Grace left, but the discussion started up immediately afterward.

“What do you mean,
is
the doctor, Jeremy?” Henry asked.

“I think the explosion was him, maybe the reaction of an alien chemistry with our atmosphere, or maybe it was just what they do when they die.”

Bud joined them and sat down. He’d finished with the horses. He was staggering slightly with exhaustion. “Thought is very powerful, and will is more powerful. Grandfather used to say that. Whether it would make you melt and explode after dying and leave a poisonous mess, I don’t know.

“I do know that I’m more bushed than I’ve been in a long time and I have to start gentling horses for the travois tomorrow. I need help. My blue beam went dead while I was cutting trees. I need help in stripping the poles and everything else.”

“Well, I almost got my battery going this afternoon,” Jeremy said. “Tomorrow we’ll have to christen it.”

“What battery are you making, Jeremy?” Bud asked.

“It’s a urine-powered battery. They’ve been around for ages. I’ve got copper piping. Magnesium is in the fertilizer. I should be able to work something out tomorrow. Piss on it, bingo! Electricity.”

“A pee-powered battery?” Bud laughed.

“Sure. All you need for electricity is the interaction of acid and base. We’ve got ‘em. I’ll figure a way to harness the power,” Jeremy said. “Though it would be a lot easier if we could find where the extra solar panels were stored.

“The equipment barn we dug out isn’t the only one.
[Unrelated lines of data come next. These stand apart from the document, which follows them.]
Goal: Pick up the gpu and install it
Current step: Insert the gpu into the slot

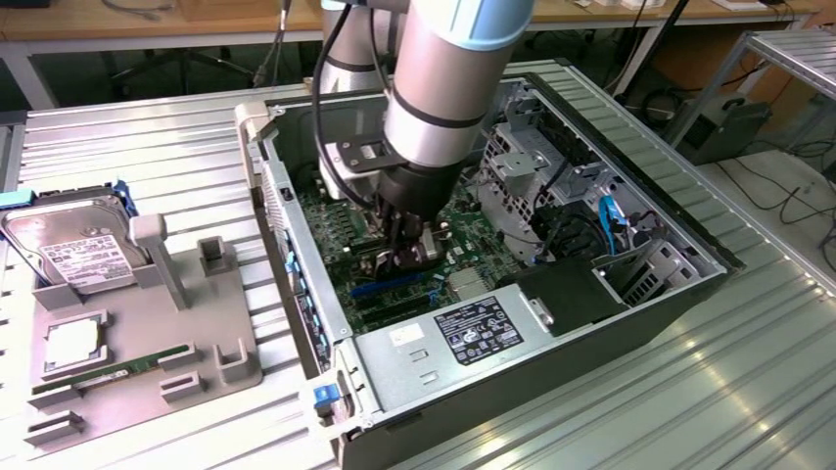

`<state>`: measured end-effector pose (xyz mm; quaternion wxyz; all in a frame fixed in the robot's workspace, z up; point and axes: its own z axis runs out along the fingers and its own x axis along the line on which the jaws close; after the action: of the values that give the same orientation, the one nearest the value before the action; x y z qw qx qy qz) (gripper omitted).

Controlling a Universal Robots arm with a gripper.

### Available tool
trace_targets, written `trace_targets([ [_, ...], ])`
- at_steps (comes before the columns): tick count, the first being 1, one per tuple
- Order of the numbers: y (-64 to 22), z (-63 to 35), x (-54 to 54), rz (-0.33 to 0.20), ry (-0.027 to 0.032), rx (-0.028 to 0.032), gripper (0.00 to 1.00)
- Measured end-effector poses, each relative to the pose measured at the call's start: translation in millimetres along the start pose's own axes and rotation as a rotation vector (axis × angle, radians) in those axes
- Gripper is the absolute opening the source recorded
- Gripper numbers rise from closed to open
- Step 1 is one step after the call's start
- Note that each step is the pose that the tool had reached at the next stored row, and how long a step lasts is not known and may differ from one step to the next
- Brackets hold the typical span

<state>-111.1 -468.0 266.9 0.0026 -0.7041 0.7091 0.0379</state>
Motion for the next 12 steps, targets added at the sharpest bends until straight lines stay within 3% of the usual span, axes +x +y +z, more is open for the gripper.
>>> trace_targets([
  [12, 2.5, 4.3, 0.2, -0.001, 0.0004, -0.0003, 0.26],
])
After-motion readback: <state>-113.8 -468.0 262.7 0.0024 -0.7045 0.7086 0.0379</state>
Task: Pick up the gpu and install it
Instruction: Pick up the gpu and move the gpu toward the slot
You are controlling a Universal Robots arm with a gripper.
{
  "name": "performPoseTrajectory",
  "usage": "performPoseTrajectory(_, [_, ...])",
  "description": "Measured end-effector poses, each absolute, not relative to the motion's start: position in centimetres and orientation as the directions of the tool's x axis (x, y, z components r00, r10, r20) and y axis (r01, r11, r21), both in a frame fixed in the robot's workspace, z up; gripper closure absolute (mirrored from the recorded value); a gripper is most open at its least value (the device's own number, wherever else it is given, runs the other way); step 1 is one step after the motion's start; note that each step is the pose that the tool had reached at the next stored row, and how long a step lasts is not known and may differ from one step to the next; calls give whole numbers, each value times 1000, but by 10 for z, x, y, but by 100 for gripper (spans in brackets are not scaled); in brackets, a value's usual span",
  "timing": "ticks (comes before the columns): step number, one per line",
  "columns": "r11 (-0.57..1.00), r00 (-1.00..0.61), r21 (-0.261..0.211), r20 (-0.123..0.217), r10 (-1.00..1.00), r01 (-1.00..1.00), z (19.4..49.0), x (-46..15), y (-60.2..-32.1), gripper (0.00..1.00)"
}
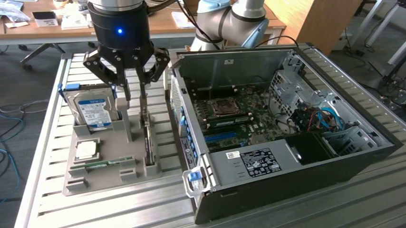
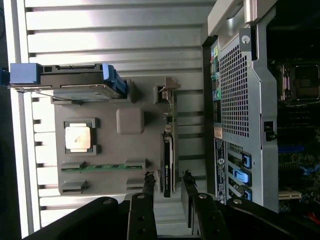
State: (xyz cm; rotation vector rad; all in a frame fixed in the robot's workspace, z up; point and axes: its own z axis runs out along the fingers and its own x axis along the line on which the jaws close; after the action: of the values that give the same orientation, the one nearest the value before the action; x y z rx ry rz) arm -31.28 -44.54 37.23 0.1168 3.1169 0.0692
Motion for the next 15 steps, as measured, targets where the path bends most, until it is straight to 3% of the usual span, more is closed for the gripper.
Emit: performPoseTrajectory(15, [996,-997,45,-20,75,74,359,-313,-445,64])
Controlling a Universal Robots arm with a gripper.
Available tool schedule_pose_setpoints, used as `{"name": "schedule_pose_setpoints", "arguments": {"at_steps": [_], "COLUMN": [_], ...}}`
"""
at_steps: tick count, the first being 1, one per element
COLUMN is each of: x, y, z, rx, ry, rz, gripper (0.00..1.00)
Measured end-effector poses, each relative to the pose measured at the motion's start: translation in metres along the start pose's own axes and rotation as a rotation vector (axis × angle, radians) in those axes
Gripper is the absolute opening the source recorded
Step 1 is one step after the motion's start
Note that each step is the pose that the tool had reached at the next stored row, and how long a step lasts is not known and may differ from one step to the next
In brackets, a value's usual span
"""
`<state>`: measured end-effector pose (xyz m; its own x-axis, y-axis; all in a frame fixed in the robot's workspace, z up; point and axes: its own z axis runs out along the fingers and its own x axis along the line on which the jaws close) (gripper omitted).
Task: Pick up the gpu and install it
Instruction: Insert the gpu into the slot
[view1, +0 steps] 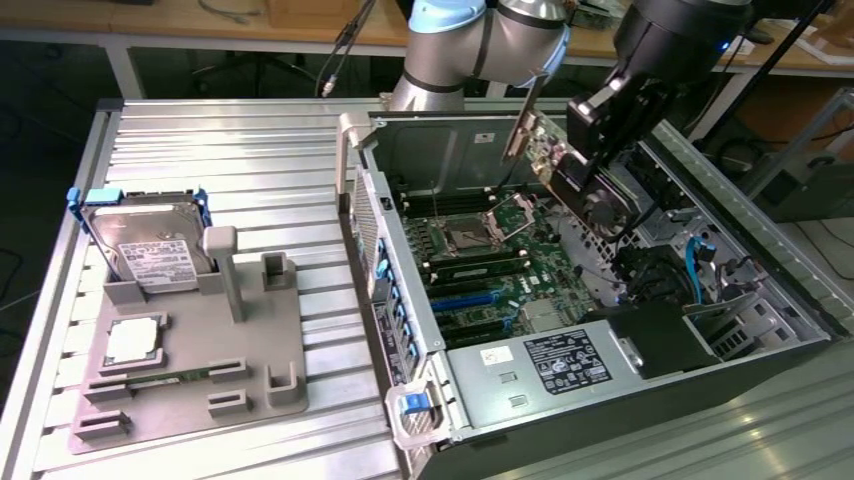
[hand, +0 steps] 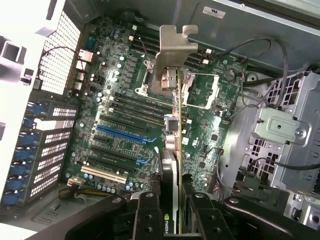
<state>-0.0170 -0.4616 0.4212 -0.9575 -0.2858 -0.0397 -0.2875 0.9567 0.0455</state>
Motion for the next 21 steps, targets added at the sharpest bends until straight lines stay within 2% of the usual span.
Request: {"name": "schedule_pose_setpoints", "arguments": {"at_steps": [13, 21], "x": [0.0, 0.0], "y": [0.0, 0.0], "z": [0.0, 0.0], "rx": [-0.0021, -0.0022], "ry": [0.0024, 0.0025], "rz": [-0.053, -0.055], "gripper": [0.27, 0.27]}}
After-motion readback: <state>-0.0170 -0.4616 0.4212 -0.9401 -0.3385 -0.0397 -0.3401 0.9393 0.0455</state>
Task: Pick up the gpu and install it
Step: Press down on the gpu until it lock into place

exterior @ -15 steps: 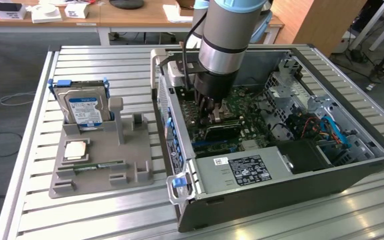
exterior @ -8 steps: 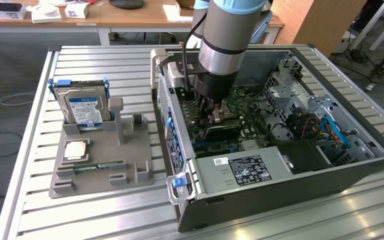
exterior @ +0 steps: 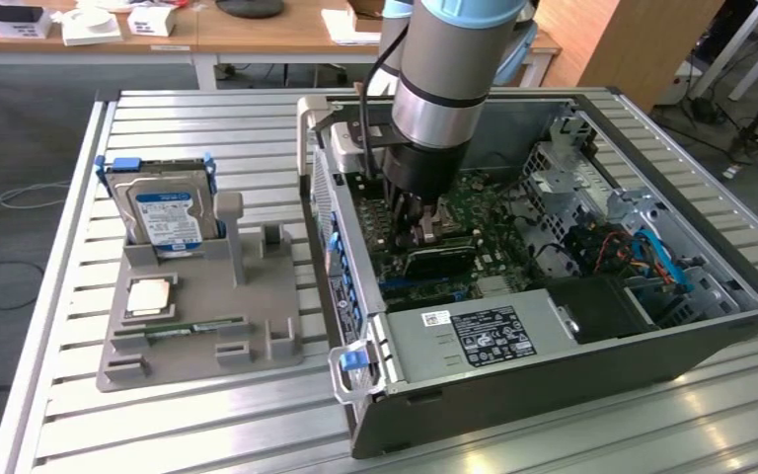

The place was a village—a hundred people lived here. They had the stables, sheds, and warehouses. Houses. When I built the underground, I ordered extra solar panels. We were going to make the main house solar, too. But that didn’t happen …”

“I tried to find other barns, Jeremy,” Wesley said. He looked as bushed as everyone else. “I dug everywhere you said. I couldn’t find any other buildings. And I think my blue beam’s about to quit, too.”

“Well, we should go to bed. We’re just depressing ourselves,” Lena said. “I want to take a look at the babies and then pass out.” She got up. “You know, at my grandparents’ farm, the big barn had storage sheds on each side. Did you think of that?”

Jeremy looked thunderstruck. “Of course! We’ll check tomorrow morning. But the pee battery will work though, I’m sure.”